Every line below should be repeated exactly as written.

PROVIDED MATERIAL ::
* * * * * * * * *
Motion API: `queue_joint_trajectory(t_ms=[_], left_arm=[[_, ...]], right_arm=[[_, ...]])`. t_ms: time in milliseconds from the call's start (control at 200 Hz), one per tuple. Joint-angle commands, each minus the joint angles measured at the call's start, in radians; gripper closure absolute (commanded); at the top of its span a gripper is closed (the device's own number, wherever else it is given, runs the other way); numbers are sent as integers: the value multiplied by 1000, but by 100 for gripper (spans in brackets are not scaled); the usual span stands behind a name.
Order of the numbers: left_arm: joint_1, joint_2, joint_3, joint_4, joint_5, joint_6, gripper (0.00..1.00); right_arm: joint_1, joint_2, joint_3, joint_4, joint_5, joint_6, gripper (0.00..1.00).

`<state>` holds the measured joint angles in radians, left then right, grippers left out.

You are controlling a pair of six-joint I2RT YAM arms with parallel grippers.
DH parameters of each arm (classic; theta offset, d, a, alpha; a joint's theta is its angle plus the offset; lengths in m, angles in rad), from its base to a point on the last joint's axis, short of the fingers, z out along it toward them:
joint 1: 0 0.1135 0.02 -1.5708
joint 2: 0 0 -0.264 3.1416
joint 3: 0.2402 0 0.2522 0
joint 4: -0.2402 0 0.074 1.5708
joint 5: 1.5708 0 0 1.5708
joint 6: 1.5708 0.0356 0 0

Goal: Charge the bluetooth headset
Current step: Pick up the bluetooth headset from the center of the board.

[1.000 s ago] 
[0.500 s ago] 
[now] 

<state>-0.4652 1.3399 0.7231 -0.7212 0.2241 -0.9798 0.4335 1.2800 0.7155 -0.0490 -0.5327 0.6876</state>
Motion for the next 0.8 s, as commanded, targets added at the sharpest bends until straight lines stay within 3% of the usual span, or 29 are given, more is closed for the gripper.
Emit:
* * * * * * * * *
REPLY ::
Motion API: `queue_joint_trajectory(t_ms=[_], left_arm=[[_, ...]], right_arm=[[_, ...]])`. t_ms: time in milliseconds from the call's start (control at 200 Hz), one per tuple. Joint-angle commands, each minus the joint angles measured at the call's start, in radians; gripper closure absolute (commanded); at the top of its span a gripper is closed (the device's own number, wherever else it is given, runs the other way); numbers are sent as integers: the value multiplied by 1000, but by 100 for gripper (spans in brackets are not scaled); the usual span stands behind a name.
Order of the numbers: left_arm: joint_1, joint_2, joint_3, joint_4, joint_5, joint_6, gripper (0.00..1.00); right_arm: joint_1, joint_2, joint_3, joint_4, joint_5, joint_6, gripper (0.00..1.00).

`<state>` holds the measured joint angles in radians, left then right, grippers left out.

You are controlling a pair of six-joint I2RT YAM arms with parallel grippers.
DH parameters of each arm (classic; theta offset, d, a, alpha; a joint's theta is its angle plus the offset; lengths in m, angles in rad), from its base to a point on the last joint's axis, short of the fingers, z out along it toward them:
joint 1: 0 0.1135 0.02 -1.5708
joint 2: 0 0 -0.264 3.1416
joint 3: 0.2402 0 0.2522 0
joint 4: -0.2402 0 0.074 1.5708
joint 5: 1.5708 0 0 1.5708
joint 6: 1.5708 0.0356 0 0

Goal: Charge the bluetooth headset
Current step: Pick up the bluetooth headset from the center of the board.

[1.000 s ago] 
[0.500 s ago] 
[now] 

<state>-0.4652 1.3399 0.7231 -0.7212 0.2241 -0.9798 0.4335 1.2800 0.7155 -0.0490 -0.5327 0.6876</state>
Motion for the next 0.8 s, as commanded, targets added at the sharpest bends until straight lines stay within 3% of the usual span, or 29 are given, more is closed for the gripper.
Emit:

The requested output is now complete.